The following is an example of pseudocode for a subprogram that scans through a list of data to determine the minimum number.
findMinimum subprogram
subprogram findMinimum (numList) |
numOfItems = number of items in the list |
minimum = value of the first item in the list |
itemNum = 2 |
repeat while (itemNum<=numOfItems) |
if value of itemNum < minimum |
minimum = value of itemNum |
itemNum = itemNum + 1 |
The following is an example of pseudocode for a subprogram that scans through a list of data to determine the maximum number.
findMaximum subprogram
subprogram findMaximum (numList) |
numOfItems = number of items in the list |
minimum = value of the first item in the list |
itemNum = 2 |
repeat while (itemNum<=numOfItems) |
if value of itemNum < maximum |
maximum = value of itemNum |
itemNum = itemNum + 1 |
The following is an example of pseudocode that calls up the two subprograms to determine the range.
main program
range = 0.00 |
run subprogram findMaximum |
run subprogram findMinimum |
range = maximum - minimum |
output “The range of the set of values is,” range |
Pseudocode does not represent a specific programming language. It can be adapted to work with a variety of programming languages and/or environments.
D1.3
create a scatter plot to represent the relationship between two variables, determine the correlation between these variables by testing different regression models using technology, and use a model to make predictions when appropriate
- two variables with relationships:
- the fuel consumption of a car and its speed
- the amount of saturated fats (in grams) and the number of calories in different granola bars
- the amount of money borrowed and the interest rate that is offered
- the size of the labour force and the employment rate
- correlation:
- use of the correlation coefficient r to describe the strength and the direction of a linear relationship between two variables
- strong positive linear correlation:
- weak positive linear correlation:
- regression models constructed using technology:
- linear regression models
- non-linear regression models
Teachers can:
- support students in describing the relationship observed on the scatter plot by discussing the direction (positive or negative), strength (strong, moderate, or weak), outliers, and form (linear or non-linear);
- ensure students have access to appropriate technological tools (e.g., statistical software, spreadsheets, coding environments when creating the scatter plot, determining the correlation, and testing different regression models;
- highlight, through the use of technology, linear and non-linear regression models as applications of linear and non-linear relations;
- support students in selecting the appropriate strategies to make predictions;
- facilitate conversations with students about when a regression model is and is not appropriate for making predictions;
- support students in expanding their communicative repertoire to include a broader range of related terminology and conventions, particularly for English language learners.
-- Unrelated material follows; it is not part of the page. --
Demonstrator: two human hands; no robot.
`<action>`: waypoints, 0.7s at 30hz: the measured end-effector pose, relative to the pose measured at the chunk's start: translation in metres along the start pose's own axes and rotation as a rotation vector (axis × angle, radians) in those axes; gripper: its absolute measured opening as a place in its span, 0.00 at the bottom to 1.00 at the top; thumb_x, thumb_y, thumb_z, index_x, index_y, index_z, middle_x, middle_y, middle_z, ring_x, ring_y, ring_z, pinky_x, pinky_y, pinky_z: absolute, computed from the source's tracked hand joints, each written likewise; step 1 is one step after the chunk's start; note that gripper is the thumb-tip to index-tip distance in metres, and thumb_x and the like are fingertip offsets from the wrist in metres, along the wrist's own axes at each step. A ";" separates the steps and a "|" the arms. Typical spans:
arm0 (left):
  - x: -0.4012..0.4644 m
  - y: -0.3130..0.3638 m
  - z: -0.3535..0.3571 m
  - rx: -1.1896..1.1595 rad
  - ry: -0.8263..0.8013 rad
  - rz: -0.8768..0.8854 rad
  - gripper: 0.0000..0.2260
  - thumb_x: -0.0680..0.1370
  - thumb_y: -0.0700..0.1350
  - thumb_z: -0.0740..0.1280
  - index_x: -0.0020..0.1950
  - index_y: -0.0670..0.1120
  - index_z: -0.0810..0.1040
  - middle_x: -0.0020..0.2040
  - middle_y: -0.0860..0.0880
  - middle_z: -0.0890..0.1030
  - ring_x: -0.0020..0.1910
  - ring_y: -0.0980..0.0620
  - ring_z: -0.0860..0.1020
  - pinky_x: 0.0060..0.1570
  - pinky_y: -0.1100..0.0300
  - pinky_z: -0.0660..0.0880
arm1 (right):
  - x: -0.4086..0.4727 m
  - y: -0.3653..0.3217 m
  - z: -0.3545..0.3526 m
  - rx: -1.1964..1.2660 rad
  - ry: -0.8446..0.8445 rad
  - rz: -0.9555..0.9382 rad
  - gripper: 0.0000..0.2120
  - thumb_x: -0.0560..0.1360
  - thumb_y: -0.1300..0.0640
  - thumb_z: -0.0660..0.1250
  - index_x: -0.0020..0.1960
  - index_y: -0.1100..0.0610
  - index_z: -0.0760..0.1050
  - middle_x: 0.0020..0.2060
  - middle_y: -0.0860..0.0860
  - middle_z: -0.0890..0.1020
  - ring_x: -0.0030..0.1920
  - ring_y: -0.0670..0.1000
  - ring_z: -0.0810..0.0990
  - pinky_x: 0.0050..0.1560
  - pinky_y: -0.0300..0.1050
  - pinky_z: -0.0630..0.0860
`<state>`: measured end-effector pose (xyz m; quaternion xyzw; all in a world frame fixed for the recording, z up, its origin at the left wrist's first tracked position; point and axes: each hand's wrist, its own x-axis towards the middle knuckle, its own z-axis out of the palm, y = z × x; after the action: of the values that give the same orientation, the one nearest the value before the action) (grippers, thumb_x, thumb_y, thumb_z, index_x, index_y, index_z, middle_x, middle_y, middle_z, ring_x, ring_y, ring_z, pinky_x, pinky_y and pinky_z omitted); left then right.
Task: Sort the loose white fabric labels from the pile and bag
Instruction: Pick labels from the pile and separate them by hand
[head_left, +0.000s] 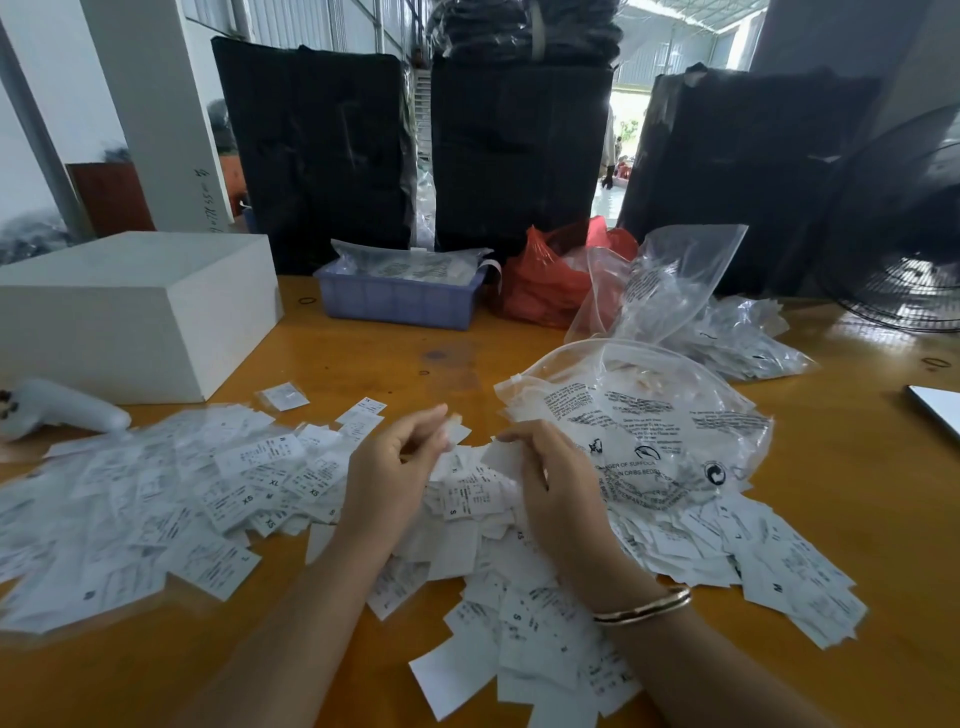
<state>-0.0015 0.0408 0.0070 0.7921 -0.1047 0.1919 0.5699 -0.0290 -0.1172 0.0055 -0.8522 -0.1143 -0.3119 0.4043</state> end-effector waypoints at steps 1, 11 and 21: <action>0.000 0.001 0.001 -0.005 -0.013 0.003 0.12 0.77 0.45 0.68 0.56 0.60 0.74 0.41 0.59 0.82 0.41 0.66 0.79 0.38 0.75 0.73 | 0.001 0.001 0.000 0.017 0.025 0.014 0.16 0.76 0.70 0.57 0.48 0.55 0.79 0.41 0.40 0.76 0.43 0.44 0.76 0.48 0.45 0.73; -0.005 0.006 0.005 -0.297 -0.399 -0.024 0.19 0.69 0.53 0.69 0.58 0.54 0.73 0.37 0.51 0.84 0.41 0.56 0.82 0.43 0.68 0.75 | -0.001 -0.008 -0.007 0.046 -0.156 0.109 0.18 0.73 0.48 0.58 0.60 0.48 0.78 0.49 0.39 0.70 0.53 0.36 0.69 0.65 0.49 0.58; -0.004 0.007 0.008 -0.379 -0.289 -0.120 0.21 0.62 0.54 0.73 0.53 0.53 0.77 0.37 0.51 0.82 0.38 0.56 0.80 0.41 0.65 0.76 | 0.006 -0.006 -0.007 0.279 -0.044 0.211 0.09 0.75 0.55 0.68 0.41 0.41 0.77 0.44 0.44 0.75 0.49 0.45 0.75 0.61 0.64 0.67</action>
<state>-0.0062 0.0306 0.0088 0.6952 -0.1717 0.0194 0.6977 -0.0307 -0.1189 0.0163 -0.8016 -0.0754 -0.2302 0.5466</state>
- How do you make a scatter plot?
- What is the purpose of a scatter plot?
- In what ways can you describe the relationship between two variables on a scatter plot?
- What information does the correlation coefficient give us?
- How do outliers influence the value of the correlation coefficient?
- What is the difference between correlation and causation?
- What are the limitations involved in making predictions using regression models?
Have students create a scatter plot to show the relationship between average temperature and average wind speed at a given location over a period of time. Have students determine the appropriate regression model and use it to make predictions.
Give students different regression models of the same set of two-variable data and have them determine which model best represents the relationship.
Have students arrange six scatter plots of varying correlations according to the direction and strength of the association, and explain their reasoning.